Class ColumnChunkMetaData


  • public abstract class ColumnChunkMetaData
    extends Object
    Column meta data for a block stored in the file footer and passed in the InputSplit
    • Field Detail

      • rowGroupOrdinal

        protected int rowGroupOrdinal
    • Method Detail

      • get

        @Deprecated
        public static ColumnChunkMetaData get​(org.apache.parquet.hadoop.metadata.ColumnPath path,
                                              PrimitiveType.PrimitiveTypeName type,
                                              org.apache.parquet.hadoop.metadata.CompressionCodecName codec,
                                              Set<Encoding> encodings,
                                              long firstDataPage,
                                              long dictionaryPageOffset,
                                              long valueCount,
                                              long totalSize,
                                              long totalUncompressedSize)
        Deprecated.
      • get

        @Deprecated
        public static ColumnChunkMetaData get​(org.apache.parquet.hadoop.metadata.ColumnPath path,
                                              PrimitiveType.PrimitiveTypeName type,
                                              org.apache.parquet.hadoop.metadata.CompressionCodecName codec,
                                              EncodingStats encodingStats,
                                              Set<Encoding> encodings,
                                              Statistics statistics,
                                              long firstDataPage,
                                              long dictionaryPageOffset,
                                              long valueCount,
                                              long totalSize,
                                              long totalUncompressedSize)
        Parameters:
        path - the path of this column in the write schema
        type - primitive type for this column
        codec - the compression codec used to compress
        encodingStats - EncodingStats for the encodings used in this column
        encodings - a set of encoding used in this column
        statistics - statistics for the data in this column
        firstDataPage - offset of the first non-dictionary page
        dictionaryPageOffset - offset of the the dictionary page
        valueCount - number of values
        totalSize - total compressed size
        totalUncompressedSize - uncompressed data size
        Returns:
        a column chunk metadata instance
      • get

        public static ColumnChunkMetaData get​(org.apache.parquet.hadoop.metadata.ColumnPath path,
                                              PrimitiveType type,
                                              org.apache.parquet.hadoop.metadata.CompressionCodecName codec,
                                              EncodingStats encodingStats,
                                              Set<Encoding> encodings,
                                              Statistics statistics,
                                              long firstDataPage,
                                              long dictionaryPageOffset,
                                              long valueCount,
                                              long totalSize,
                                              long totalUncompressedSize)
      • setRowGroupOrdinal

        public void setRowGroupOrdinal​(int rowGroupOrdinal)
      • getRowGroupOrdinal

        public int getRowGroupOrdinal()
      • getStartingPos

        public long getStartingPos()
        Returns:
        the offset of the first byte in the chunk
      • positiveLongFitsInAnInt

        protected static boolean positiveLongFitsInAnInt​(long value)
        checks that a positive long value fits in an int. (reindexed on Integer.MIN_VALUE)
        Parameters:
        value - a long value
        Returns:
        whether it fits
      • decryptIfNeeded

        protected void decryptIfNeeded()
      • getCodec

        public org.apache.parquet.hadoop.metadata.CompressionCodecName getCodec()
      • getPath

        public org.apache.parquet.hadoop.metadata.ColumnPath getPath()
        Returns:
        column identifier
      • getPrimitiveType

        public PrimitiveType getPrimitiveType()
        Returns:
        the primitive type object of the column
      • getFirstDataPageOffset

        public abstract long getFirstDataPageOffset()
        Returns:
        start of the column data offset
      • getDictionaryPageOffset

        public abstract long getDictionaryPageOffset()
        Returns:
        the location of the dictionary page if any; 0 is returned if there is no dictionary page.
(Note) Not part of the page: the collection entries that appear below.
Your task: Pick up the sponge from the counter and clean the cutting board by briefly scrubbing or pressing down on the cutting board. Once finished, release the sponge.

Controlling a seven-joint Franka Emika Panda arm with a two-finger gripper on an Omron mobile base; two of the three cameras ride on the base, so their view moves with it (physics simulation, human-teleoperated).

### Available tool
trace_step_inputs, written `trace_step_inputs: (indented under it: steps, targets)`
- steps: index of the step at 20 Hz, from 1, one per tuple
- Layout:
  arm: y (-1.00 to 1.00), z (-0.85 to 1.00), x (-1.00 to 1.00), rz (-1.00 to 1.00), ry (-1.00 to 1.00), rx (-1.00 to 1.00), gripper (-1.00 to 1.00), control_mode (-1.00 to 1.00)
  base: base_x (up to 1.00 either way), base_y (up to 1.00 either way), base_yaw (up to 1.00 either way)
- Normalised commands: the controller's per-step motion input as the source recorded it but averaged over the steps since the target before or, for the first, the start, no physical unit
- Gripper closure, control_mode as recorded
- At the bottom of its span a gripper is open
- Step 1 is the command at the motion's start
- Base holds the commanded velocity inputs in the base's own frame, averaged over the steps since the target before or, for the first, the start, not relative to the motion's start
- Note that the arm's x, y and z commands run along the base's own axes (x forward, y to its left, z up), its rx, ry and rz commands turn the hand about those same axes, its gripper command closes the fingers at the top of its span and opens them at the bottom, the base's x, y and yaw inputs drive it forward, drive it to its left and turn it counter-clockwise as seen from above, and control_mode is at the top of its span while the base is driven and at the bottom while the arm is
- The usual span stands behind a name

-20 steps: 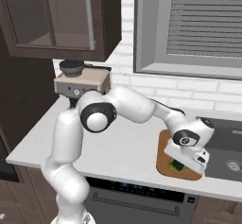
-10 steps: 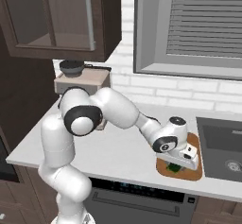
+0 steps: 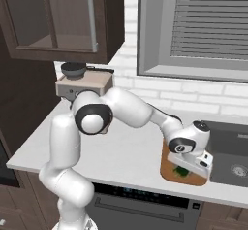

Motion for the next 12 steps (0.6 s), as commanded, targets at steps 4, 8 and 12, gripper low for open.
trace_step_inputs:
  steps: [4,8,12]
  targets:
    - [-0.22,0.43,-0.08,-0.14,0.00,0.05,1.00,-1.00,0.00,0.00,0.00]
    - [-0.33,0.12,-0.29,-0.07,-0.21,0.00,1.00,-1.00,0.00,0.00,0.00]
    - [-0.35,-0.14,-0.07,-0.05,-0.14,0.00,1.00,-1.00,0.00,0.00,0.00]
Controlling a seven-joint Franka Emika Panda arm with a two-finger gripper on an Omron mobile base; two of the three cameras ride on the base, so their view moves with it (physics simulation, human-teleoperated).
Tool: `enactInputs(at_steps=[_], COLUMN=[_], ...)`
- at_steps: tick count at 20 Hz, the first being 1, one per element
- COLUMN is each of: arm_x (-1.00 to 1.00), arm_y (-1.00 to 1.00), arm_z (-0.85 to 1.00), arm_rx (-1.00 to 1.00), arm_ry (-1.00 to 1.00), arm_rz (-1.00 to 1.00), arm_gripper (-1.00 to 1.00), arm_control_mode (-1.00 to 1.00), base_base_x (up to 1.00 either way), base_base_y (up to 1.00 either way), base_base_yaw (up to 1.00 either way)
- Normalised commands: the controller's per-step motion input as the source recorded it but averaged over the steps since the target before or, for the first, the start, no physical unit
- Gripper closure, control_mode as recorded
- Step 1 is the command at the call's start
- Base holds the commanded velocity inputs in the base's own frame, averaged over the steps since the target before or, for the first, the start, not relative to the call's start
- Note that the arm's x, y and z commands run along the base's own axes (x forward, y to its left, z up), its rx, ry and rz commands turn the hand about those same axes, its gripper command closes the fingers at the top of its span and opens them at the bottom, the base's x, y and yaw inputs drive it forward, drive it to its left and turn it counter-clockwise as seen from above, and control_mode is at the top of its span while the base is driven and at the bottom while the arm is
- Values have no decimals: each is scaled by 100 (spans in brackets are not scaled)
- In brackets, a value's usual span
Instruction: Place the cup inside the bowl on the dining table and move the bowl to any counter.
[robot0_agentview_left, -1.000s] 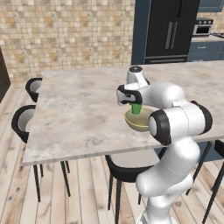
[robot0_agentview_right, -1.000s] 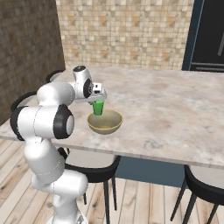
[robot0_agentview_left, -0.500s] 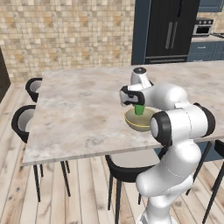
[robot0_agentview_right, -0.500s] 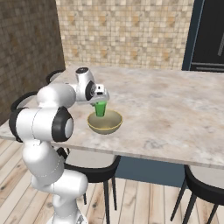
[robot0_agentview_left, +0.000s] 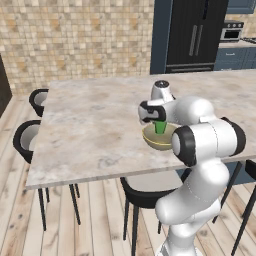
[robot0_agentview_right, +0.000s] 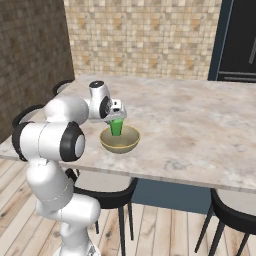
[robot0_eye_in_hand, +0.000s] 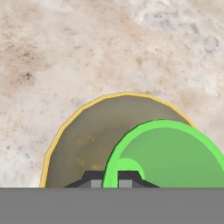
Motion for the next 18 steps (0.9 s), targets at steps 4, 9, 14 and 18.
enactInputs(at_steps=[4,9,14,18], arm_x=[0,-5,-10,-10], arm_y=[-3,-3,-4,-6], arm_z=[-22,-19,-16,-8], arm_rx=[0,0,0,0], arm_ry=[0,0,0,0], arm_rz=[2,1,1,2], arm_gripper=[100,100,100,100], arm_control_mode=[-100,-100,-100,-100], base_base_x=[0,0,0,0], base_base_y=[0,0,0,0], base_base_yaw=[0,0,0,0])
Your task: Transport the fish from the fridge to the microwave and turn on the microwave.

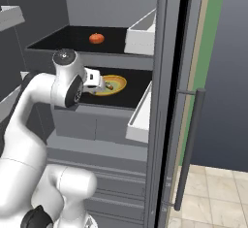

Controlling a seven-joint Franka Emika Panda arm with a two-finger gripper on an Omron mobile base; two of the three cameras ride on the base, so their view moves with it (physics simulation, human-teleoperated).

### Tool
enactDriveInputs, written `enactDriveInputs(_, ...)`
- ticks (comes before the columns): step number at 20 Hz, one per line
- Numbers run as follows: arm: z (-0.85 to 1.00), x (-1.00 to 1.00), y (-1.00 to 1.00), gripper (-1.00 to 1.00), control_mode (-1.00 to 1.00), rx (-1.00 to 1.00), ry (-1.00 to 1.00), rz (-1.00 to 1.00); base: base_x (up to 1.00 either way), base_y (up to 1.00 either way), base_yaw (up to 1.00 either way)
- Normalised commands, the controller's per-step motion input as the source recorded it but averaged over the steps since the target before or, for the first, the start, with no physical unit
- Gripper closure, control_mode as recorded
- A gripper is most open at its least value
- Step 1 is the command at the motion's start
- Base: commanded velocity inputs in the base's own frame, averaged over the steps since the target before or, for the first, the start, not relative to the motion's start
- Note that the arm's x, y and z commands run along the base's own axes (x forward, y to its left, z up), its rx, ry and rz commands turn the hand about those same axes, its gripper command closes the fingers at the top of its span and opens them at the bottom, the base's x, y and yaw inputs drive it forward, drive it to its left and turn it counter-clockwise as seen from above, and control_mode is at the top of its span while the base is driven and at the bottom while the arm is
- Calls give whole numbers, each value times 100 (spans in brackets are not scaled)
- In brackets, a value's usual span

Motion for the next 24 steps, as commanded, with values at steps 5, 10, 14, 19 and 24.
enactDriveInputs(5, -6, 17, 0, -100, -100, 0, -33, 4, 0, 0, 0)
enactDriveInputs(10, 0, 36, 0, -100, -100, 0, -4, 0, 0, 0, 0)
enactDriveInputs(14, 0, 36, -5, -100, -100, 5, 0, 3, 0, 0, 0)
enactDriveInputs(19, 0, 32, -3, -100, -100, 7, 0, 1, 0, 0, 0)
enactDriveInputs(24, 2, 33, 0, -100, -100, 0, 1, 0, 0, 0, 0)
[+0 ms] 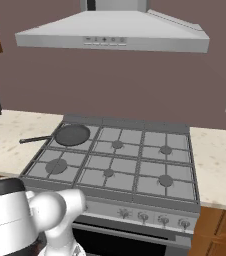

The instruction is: Turn off the rear left burner of the stove.

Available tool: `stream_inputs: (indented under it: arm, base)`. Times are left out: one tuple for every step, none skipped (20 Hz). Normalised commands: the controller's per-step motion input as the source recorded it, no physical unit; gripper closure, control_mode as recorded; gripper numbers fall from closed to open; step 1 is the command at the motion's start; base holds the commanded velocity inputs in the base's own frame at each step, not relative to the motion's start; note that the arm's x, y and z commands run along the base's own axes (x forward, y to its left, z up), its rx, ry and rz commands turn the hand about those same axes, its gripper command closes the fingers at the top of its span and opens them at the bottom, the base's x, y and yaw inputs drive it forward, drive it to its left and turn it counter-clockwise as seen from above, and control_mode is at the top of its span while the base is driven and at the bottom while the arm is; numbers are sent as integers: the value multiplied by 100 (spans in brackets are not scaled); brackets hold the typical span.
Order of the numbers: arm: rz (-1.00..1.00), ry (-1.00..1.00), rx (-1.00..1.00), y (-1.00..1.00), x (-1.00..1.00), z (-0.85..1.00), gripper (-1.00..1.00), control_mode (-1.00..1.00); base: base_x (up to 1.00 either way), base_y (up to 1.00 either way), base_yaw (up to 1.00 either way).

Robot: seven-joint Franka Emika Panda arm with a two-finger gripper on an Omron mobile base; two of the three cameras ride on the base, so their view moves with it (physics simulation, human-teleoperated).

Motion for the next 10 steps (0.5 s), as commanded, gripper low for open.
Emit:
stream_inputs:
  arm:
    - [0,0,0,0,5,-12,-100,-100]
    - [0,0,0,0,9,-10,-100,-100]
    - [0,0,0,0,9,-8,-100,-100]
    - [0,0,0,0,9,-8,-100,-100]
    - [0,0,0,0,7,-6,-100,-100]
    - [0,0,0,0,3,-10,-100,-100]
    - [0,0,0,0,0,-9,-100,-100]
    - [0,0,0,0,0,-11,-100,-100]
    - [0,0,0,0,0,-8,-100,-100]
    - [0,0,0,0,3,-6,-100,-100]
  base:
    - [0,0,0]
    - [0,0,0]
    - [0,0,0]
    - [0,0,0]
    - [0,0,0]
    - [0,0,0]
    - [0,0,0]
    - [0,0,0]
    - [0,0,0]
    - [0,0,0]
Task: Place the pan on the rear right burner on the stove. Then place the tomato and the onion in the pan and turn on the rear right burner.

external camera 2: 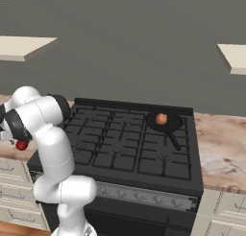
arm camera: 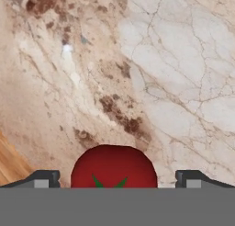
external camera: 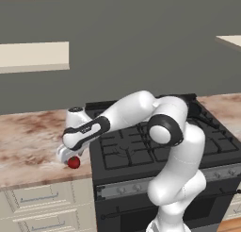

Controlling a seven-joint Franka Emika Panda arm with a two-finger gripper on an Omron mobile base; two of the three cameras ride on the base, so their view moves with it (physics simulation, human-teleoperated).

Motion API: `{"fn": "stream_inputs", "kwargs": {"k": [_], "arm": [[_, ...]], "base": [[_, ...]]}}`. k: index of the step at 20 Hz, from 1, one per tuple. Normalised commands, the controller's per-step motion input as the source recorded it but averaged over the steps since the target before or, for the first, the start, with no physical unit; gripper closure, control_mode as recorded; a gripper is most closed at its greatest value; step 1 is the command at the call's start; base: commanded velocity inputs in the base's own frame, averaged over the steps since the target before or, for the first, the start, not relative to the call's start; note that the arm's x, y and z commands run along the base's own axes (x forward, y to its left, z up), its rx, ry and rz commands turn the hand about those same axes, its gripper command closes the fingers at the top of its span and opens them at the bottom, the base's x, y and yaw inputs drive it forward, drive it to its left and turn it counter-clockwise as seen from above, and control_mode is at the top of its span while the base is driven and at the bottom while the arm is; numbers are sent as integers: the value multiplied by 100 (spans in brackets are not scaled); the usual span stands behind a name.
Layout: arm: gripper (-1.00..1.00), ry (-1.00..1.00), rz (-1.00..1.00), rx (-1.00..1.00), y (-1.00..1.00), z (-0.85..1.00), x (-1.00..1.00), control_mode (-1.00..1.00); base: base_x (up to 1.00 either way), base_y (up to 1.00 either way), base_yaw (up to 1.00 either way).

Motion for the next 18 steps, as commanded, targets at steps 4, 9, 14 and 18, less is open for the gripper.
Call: {"fn": "stream_inputs", "kwargs": {"k": [4,9,14,18], "arm": [[-100,0,-2,0,0,-16,0,-100],[-100,0,-1,0,0,-9,0,-100],[-100,0,0,0,0,0,0,-100],[100,0,0,0,0,0,0,-100]], "base": [[0,0,0],[0,0,0],[0,0,0],[0,0,0]]}}
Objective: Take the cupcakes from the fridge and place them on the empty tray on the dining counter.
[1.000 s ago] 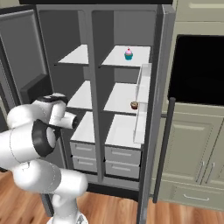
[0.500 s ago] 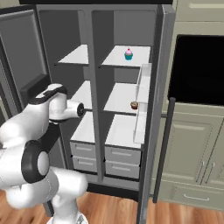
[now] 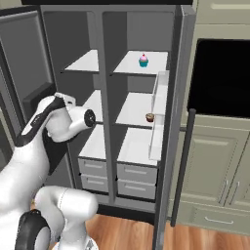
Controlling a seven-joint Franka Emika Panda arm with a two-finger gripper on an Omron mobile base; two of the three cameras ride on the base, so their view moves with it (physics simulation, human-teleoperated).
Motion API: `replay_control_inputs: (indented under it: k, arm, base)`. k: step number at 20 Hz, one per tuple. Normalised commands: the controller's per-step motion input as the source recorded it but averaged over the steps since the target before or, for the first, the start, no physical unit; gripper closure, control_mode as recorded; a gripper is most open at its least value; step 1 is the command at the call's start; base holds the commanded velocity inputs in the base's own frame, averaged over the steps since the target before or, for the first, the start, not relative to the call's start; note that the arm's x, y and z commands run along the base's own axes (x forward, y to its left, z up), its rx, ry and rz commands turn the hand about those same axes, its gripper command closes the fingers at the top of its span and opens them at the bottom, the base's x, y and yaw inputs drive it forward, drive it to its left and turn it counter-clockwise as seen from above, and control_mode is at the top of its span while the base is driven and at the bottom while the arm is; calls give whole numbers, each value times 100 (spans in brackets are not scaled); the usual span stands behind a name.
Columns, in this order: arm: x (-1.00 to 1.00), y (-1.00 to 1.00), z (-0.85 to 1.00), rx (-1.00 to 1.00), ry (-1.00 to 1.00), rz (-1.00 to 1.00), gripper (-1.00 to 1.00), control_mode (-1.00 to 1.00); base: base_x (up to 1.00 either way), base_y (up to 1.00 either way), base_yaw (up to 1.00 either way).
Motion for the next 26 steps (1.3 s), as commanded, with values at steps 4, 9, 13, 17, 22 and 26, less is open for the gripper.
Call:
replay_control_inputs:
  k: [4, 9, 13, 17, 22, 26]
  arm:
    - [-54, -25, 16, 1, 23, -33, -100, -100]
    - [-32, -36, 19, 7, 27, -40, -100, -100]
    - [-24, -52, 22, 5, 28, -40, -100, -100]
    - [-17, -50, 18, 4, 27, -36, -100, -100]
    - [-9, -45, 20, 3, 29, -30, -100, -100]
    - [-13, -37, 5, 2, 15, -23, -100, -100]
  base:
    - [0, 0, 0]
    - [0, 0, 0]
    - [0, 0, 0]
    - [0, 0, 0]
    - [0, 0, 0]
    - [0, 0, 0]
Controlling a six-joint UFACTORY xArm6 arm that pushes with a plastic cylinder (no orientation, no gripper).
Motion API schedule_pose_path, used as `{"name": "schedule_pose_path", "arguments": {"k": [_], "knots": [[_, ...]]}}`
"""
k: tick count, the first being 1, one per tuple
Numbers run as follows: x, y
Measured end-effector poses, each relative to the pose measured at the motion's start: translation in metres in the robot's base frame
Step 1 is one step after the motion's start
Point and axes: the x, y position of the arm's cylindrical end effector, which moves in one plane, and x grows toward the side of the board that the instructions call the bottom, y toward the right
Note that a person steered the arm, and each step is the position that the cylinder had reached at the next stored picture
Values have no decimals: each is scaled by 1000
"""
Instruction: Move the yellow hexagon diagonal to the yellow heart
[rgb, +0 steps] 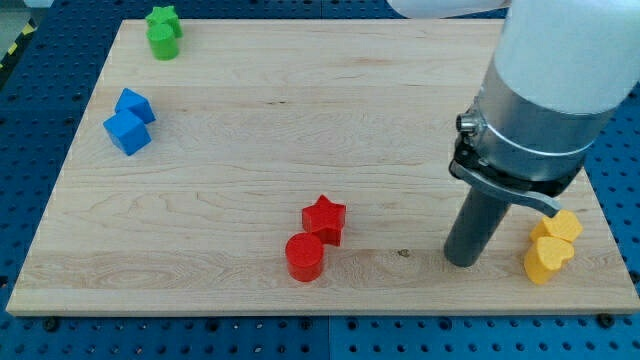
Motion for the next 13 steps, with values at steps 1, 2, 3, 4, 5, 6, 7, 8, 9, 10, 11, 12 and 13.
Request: {"name": "schedule_pose_path", "arguments": {"k": [1, 2, 3, 4, 5, 6, 7, 8, 9, 10, 11, 12, 13], "knots": [[0, 18], [3, 30], [11, 33], [15, 42], [15, 52], [16, 63], [17, 64], [17, 66], [16, 78], [7, 85], [-4, 85], [-15, 85], [-26, 85]]}}
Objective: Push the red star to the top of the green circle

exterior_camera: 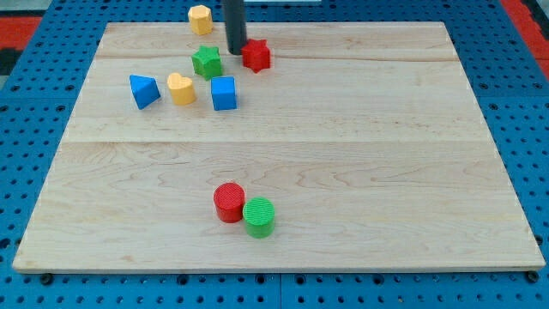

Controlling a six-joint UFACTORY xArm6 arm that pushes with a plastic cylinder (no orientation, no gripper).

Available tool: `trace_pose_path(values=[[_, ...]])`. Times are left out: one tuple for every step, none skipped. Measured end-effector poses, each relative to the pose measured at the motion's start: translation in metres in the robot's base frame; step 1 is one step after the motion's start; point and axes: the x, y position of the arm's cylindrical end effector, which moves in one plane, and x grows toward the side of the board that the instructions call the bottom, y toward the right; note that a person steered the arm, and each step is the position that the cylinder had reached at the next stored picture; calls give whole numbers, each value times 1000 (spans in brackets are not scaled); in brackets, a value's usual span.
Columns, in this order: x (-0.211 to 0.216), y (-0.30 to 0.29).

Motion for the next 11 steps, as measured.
trace_pose_path(values=[[3, 32], [17, 62], [41, 98], [59, 129], [59, 142], [58, 142], [42, 152], [39, 162], [58, 176], [94, 141], [120, 105]])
Check hasDictionaryPage() to validate.
      • getValueCount

        public abstract long getValueCount()
        Returns:
        count of values in this block of the column
      • getTotalUncompressedSize

        public abstract long getTotalUncompressedSize()
        Returns:
        the totalUncompressedSize
      • getTotalSize

        public abstract long getTotalSize()
        Returns:
        the totalSize
      • getStatistics

        public abstract Statistics getStatistics()
        Returns:
        the stats for this column
      • getColumnIndexReference

        @Private
        public IndexReference getColumnIndexReference()
        Returns:
        the reference to the column index
      • setColumnIndexReference

        @Private
        public void setColumnIndexReference​(IndexReference indexReference)
        Parameters:
        indexReference - the reference to the column index
      • getOffsetIndexReference

        @Private
        public IndexReference getOffsetIndexReference()
        Returns:
        the reference to the offset index
      • setOffsetIndexReference

        @Private
        public void setOffsetIndexReference​(IndexReference offsetIndexReference)
        Parameters:
        offsetIndexReference - the reference to the offset index
      • setBloomFilterOffset

        @Private
        public void setBloomFilterOffset​(long bloomFilterOffset)
        Parameters:
        bloomFilterOffset - the reference to the Bloom filter
      • getBloomFilterOffset

        @Private
        public long getBloomFilterOffset()
        Returns:
        the offset to the Bloom filter or -1 if there is no bloom filter for this column chunk
      • getEncodings

        public Set<Encoding> getEncodings()
        Returns:
        all the encodings used in this column
      • hasDictionaryPage

        public boolean hasDictionaryPage()